M-F Flex around 6-9am start (8 hours per day). OT as needed.

Pay rate:

$28/hr on W2

Position Summary:

Work directly with customers and suppliers to quickly address quality related issues. Responsible for the day-to-day execution of core quality processes under the supervision of Director, Quality Assurance with mentoring from more senior QA Specialists (Skill levels II and III).

Key Responsibilities:

Participate in all aspects of the QA job function, e.g. processing of Complaints, Quarantine, Recovery, Customer Recovery and Advisories (QRRs), change notifications, customer surveys, quality certificates, internal audits, Sales Logix tickets, generation of supplier and team metrics, etc. Process the download and distribution of Complaints daily. Identify those Complaints requiring escalation. Work with customer service to fully document the customer’s allegation and facilitate the return of product to be evaluated. Coordinate investigations with suppliers, and communicate root cause and corrective actions to customers. Coordinate investigation of quality issues with customers and suppliers. Review, approve and communicate root cause and corrective action to stakeholders. Facilitate the quarantine, recovery and disposition of products including those that may be sensitive in nature for regulatory or legal reasons. Create and revise QA procedures and work instructions. Participate in internal audits of the Quality Management System. Participate in continuous improvement of core processes, using Practical Process Improvement (PPI).
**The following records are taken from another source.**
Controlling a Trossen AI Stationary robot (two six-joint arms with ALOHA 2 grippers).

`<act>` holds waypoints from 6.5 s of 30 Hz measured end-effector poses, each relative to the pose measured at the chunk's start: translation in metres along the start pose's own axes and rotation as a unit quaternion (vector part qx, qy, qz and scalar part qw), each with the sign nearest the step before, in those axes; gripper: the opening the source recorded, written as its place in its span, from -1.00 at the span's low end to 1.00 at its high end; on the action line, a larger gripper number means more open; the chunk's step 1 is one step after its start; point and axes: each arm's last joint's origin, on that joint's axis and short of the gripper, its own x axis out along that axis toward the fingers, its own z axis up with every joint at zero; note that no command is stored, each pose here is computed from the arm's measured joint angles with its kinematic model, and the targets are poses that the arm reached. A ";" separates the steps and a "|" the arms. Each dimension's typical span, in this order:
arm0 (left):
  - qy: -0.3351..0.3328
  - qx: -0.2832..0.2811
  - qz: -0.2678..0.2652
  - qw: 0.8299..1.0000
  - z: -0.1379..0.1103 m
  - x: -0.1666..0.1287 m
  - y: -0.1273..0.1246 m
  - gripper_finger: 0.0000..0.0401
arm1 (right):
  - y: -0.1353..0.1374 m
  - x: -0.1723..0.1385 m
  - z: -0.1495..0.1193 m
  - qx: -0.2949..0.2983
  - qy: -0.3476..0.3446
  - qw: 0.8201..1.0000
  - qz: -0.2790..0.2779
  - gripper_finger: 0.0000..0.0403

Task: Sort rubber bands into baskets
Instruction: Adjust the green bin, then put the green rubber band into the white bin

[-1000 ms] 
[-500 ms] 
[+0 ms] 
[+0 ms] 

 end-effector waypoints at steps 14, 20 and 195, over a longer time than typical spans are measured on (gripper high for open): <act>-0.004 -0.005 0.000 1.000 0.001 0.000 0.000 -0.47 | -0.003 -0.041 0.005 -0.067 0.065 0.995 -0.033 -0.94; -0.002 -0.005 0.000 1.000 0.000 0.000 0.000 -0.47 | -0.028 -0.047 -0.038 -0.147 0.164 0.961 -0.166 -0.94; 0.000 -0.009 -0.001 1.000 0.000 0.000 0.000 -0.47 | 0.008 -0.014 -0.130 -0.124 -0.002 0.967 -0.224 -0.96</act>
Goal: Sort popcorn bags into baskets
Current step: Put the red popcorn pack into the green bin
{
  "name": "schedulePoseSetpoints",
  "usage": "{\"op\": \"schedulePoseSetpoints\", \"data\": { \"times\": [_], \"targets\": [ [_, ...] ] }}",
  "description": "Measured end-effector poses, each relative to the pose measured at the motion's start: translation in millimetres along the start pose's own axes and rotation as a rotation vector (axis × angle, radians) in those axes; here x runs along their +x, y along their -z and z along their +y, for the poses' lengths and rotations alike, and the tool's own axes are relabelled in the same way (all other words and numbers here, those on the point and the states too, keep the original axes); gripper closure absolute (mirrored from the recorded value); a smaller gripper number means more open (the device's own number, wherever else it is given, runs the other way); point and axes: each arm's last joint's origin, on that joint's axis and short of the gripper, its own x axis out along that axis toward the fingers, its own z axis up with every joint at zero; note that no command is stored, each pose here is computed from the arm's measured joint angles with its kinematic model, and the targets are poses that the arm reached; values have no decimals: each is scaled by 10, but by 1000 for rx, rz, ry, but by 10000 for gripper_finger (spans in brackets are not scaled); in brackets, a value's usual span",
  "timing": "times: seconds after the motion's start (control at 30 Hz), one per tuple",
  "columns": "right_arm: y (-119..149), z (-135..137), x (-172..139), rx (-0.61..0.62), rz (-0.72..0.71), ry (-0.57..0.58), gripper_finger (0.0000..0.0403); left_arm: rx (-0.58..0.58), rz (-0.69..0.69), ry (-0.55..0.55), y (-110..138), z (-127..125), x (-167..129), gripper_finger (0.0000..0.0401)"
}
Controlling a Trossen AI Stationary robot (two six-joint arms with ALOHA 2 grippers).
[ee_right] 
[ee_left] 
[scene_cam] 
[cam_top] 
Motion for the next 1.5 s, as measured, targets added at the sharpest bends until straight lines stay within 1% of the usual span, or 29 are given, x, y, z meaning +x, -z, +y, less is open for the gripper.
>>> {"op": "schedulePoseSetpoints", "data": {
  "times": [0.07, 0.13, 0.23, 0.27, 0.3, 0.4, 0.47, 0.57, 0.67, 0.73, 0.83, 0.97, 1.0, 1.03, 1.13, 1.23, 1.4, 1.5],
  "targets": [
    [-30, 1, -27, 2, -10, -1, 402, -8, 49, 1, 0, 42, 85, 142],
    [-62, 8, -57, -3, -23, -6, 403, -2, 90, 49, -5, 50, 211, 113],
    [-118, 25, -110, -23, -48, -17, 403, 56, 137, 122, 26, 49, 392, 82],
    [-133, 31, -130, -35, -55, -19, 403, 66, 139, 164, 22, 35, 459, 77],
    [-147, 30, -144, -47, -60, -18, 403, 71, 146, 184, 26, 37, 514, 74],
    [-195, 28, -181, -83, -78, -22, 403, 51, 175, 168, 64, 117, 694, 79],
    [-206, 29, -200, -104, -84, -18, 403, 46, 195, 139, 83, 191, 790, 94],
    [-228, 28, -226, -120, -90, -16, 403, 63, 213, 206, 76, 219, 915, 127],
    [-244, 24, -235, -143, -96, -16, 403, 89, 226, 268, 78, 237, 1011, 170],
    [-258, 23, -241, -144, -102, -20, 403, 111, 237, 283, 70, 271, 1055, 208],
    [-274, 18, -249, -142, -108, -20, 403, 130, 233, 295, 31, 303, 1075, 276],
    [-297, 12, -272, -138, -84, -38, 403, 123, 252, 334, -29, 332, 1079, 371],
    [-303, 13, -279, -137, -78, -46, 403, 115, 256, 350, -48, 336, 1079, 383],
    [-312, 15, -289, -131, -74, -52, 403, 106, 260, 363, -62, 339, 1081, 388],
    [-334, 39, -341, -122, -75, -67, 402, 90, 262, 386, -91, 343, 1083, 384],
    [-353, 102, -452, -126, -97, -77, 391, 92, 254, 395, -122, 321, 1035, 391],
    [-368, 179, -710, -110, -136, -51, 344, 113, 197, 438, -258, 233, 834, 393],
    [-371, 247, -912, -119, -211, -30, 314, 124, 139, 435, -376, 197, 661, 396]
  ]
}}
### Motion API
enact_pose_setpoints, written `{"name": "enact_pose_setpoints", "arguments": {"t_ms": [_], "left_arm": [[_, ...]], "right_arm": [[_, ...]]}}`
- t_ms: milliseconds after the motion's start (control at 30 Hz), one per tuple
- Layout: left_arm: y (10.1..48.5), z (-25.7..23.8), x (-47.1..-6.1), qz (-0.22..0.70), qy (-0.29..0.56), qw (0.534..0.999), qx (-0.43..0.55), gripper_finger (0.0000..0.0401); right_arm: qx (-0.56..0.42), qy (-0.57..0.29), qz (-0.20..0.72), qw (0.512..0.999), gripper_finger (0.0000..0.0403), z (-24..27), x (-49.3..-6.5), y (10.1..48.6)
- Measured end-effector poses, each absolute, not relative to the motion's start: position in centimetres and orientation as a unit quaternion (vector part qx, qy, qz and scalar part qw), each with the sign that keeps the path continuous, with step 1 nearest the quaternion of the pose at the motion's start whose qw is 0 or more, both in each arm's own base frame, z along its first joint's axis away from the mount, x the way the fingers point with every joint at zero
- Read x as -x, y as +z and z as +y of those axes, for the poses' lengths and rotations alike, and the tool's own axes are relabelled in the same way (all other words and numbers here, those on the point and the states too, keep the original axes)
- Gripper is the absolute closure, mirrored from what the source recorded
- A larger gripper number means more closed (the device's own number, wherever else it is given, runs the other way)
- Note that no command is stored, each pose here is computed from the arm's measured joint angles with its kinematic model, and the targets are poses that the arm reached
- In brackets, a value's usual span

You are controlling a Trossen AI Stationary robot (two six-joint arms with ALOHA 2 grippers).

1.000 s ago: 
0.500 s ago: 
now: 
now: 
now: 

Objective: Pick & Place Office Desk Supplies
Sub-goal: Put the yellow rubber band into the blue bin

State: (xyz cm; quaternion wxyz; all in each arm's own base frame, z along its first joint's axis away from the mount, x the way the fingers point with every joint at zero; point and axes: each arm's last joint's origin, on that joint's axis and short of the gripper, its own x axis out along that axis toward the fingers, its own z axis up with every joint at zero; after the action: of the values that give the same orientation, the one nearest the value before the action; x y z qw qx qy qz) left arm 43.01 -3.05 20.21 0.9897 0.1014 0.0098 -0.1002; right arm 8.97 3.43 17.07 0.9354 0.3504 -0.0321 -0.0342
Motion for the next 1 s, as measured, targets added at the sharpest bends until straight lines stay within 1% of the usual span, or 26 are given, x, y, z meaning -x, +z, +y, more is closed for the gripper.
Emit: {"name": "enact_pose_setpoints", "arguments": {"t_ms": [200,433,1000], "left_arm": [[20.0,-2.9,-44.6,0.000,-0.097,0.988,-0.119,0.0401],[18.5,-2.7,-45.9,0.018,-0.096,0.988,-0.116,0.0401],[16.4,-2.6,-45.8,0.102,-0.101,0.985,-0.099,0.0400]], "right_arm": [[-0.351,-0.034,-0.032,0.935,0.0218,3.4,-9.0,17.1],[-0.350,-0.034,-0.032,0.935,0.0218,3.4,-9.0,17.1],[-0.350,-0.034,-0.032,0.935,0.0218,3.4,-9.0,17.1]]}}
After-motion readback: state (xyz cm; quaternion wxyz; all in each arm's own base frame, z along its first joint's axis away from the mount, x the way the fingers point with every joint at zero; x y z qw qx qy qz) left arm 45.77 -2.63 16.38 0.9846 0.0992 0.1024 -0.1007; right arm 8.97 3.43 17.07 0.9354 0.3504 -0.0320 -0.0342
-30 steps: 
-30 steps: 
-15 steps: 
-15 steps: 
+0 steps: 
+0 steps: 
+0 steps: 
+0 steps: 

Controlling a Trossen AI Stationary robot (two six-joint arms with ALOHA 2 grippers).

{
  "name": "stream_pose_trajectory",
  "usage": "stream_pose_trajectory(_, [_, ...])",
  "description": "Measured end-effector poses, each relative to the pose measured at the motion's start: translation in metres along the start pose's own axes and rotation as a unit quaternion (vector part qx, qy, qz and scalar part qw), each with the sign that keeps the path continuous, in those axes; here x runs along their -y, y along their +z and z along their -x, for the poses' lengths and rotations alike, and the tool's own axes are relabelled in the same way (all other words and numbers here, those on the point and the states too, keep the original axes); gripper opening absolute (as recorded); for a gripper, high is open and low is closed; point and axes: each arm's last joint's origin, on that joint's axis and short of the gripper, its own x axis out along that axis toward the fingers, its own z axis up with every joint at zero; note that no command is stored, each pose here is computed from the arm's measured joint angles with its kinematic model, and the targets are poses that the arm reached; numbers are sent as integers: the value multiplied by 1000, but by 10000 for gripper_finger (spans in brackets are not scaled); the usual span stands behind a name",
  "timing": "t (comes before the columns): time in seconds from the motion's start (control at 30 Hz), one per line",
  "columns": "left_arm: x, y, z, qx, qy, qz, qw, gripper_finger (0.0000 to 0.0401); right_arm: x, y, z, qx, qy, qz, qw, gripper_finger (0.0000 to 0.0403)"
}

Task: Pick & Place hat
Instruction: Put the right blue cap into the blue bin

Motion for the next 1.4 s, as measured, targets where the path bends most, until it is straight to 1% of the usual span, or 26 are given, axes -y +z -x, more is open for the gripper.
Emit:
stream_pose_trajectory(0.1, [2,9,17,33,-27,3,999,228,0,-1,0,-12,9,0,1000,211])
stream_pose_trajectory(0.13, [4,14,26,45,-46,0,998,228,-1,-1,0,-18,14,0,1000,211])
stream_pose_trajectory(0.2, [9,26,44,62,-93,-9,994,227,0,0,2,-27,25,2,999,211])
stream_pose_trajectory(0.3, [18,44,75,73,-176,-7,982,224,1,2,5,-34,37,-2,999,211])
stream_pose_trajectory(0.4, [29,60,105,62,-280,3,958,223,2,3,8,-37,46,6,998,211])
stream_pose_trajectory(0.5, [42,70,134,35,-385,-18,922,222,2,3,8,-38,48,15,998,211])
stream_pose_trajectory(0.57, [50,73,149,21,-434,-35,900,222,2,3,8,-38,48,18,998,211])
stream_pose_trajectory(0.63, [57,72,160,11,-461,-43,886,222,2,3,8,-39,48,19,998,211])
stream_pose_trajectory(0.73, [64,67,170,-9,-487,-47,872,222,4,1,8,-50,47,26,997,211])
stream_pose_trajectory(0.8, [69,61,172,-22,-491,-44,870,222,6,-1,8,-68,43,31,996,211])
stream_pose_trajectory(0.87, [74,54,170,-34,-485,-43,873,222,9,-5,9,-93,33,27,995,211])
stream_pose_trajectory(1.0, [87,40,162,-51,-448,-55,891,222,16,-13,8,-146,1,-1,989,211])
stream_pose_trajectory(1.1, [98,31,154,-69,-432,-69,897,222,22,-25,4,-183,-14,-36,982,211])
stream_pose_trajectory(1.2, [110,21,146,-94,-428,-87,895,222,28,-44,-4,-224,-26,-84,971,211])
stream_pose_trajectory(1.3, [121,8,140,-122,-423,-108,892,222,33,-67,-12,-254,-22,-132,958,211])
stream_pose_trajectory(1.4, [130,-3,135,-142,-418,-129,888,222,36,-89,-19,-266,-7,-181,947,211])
Minimum Requirements/Qualifications:

Bachelor’s Degree or equivalent experience in a technical/scientific field, e.g. engineering, chemistry, biology, or mathematics. Minimum two years’ experience working in an ISO (13485 preferred) and/or FDA current Good Manufacturing Practices (cGMP) environment. Strong computer and analytical skills, including: Data analysis and reporting using, Microsoft Excel, Access, Word, PowerPoint, and Data Warehouse tools. Experienced in a continuous improvement methodology and related analytical tools, e.g. Six Sigma, PPI, Lean, Minitab, Corrective and Preventive Action (CAPA), run charts, flow charting, Pareto charts, pivot tables etc. Experienced internal or external auditor, lead auditor experience preferred. Experience working with a quality information management system, Master Control preferred.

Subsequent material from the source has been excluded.